• **What is being asked**: Copy out all lines from the material that contain the string "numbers".
========================================================================
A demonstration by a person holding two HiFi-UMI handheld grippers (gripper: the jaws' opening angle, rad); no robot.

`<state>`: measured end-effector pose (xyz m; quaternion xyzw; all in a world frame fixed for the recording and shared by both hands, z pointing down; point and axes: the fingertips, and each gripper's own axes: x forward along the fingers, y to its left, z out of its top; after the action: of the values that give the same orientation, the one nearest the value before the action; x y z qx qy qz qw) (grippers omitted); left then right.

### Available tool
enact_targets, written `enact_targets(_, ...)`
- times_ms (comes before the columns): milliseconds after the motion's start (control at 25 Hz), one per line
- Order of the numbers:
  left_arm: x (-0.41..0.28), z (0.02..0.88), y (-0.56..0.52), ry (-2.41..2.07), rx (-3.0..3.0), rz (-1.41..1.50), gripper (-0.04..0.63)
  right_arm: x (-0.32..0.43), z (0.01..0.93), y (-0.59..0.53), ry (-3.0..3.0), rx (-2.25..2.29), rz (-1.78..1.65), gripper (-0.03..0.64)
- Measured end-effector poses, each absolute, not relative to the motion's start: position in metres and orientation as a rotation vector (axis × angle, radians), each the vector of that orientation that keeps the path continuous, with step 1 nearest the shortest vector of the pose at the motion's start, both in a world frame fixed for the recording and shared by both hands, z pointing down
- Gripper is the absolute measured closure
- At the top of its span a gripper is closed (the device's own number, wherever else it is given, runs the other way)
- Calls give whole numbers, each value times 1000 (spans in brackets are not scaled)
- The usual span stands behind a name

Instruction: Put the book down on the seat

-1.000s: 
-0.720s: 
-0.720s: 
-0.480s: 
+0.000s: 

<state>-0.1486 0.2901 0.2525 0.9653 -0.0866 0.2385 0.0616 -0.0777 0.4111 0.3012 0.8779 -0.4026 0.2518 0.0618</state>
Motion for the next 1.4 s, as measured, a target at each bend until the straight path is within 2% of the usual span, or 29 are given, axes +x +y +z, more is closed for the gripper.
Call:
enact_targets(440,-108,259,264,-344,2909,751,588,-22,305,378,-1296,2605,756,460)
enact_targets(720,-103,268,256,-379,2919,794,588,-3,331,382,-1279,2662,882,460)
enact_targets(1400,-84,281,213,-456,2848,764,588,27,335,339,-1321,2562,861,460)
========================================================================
• **Answer area**:
- Order of the numbers:
- Calls give whole numbers, each value times 1000 (spans in brackets are not scaled)

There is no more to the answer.